Task details
Could you report every line from the entries that includes the word "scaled"?

The data
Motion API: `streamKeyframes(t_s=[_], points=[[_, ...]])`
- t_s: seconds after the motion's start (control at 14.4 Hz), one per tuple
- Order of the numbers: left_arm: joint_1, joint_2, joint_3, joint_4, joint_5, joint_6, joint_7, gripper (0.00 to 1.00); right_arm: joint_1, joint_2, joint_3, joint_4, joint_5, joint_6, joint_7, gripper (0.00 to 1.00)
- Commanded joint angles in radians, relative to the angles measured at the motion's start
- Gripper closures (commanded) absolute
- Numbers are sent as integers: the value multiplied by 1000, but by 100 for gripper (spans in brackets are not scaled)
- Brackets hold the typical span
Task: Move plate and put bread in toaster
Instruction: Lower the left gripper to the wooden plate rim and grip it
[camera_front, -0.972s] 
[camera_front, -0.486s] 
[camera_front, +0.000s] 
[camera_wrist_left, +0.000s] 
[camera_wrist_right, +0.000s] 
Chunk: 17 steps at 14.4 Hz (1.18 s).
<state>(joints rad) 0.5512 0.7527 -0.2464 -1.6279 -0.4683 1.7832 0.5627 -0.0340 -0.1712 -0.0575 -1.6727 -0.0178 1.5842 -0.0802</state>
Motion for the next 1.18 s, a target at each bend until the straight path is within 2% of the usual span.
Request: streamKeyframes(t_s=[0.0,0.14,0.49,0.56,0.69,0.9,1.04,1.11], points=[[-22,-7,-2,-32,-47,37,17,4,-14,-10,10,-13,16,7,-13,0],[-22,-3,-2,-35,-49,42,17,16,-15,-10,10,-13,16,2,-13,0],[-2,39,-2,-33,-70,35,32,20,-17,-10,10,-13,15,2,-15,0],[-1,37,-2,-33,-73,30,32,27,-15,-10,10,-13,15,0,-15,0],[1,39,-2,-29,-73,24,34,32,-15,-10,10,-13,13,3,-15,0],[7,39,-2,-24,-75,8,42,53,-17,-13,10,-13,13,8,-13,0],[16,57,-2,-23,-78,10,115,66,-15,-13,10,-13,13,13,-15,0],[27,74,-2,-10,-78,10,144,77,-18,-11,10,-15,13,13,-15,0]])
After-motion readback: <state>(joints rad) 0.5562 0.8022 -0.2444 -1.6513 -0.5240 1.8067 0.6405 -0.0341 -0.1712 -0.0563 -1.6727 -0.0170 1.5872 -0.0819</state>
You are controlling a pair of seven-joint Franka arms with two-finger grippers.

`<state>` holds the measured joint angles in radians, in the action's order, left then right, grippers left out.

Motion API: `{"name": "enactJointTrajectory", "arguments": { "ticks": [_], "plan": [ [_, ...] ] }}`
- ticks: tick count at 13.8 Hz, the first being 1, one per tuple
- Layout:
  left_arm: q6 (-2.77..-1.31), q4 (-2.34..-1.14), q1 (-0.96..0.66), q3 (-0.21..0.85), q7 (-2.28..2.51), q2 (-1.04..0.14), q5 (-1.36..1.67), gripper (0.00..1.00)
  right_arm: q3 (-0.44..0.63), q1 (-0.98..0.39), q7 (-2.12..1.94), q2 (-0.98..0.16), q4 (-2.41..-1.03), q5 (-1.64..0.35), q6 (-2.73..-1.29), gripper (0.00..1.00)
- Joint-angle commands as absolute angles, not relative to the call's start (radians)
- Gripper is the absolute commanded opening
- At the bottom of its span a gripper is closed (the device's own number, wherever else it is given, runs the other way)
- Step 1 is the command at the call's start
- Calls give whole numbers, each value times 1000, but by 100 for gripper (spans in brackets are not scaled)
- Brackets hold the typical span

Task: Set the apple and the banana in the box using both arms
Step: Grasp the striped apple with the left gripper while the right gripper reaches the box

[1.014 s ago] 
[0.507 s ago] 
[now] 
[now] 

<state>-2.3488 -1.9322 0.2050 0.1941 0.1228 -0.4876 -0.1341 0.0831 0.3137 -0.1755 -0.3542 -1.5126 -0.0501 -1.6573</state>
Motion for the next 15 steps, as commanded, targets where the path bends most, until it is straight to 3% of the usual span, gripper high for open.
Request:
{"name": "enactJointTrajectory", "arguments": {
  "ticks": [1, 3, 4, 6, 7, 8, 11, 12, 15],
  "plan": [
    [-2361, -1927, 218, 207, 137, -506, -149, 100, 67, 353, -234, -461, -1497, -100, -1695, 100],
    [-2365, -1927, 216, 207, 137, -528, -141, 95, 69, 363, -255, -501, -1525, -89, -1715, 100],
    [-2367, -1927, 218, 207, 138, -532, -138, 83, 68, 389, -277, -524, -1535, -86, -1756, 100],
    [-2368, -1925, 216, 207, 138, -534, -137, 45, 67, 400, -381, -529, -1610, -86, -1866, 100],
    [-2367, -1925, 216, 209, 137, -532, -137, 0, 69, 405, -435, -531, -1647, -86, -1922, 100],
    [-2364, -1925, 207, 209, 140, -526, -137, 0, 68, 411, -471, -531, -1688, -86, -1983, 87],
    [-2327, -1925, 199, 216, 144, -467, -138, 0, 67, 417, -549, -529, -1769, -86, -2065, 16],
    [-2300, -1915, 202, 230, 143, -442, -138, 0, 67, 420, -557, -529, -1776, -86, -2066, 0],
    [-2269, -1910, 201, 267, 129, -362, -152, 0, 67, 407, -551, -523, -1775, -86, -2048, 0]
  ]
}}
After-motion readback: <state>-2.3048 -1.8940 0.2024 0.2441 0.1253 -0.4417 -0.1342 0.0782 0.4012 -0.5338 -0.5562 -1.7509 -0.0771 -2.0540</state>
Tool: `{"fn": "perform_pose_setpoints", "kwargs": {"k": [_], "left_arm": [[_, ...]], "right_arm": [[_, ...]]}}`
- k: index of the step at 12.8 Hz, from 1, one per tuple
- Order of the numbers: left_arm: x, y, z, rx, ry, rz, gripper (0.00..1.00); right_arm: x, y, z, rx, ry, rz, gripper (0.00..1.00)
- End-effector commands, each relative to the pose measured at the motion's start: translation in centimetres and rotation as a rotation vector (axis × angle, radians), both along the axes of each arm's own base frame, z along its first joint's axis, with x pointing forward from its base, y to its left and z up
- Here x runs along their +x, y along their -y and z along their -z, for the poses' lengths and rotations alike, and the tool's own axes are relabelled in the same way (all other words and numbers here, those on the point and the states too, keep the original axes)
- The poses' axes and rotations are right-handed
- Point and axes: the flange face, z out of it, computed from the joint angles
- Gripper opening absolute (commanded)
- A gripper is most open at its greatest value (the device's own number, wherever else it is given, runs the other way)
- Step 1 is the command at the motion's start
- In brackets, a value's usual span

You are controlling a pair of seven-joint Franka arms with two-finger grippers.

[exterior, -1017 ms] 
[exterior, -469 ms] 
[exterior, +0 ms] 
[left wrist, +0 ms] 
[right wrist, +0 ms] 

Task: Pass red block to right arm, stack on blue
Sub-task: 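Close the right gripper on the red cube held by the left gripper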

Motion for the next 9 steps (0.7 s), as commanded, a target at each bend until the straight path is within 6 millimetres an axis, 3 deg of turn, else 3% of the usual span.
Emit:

Expected answer
- Numbers are sent as integers: the value multiplied by 1000, but by 100 for gripper (spans in brackets are not scaled)
- Calls give whole numbers, each value times 1000, but by 100 for gripper (spans in brackets are not scaled)

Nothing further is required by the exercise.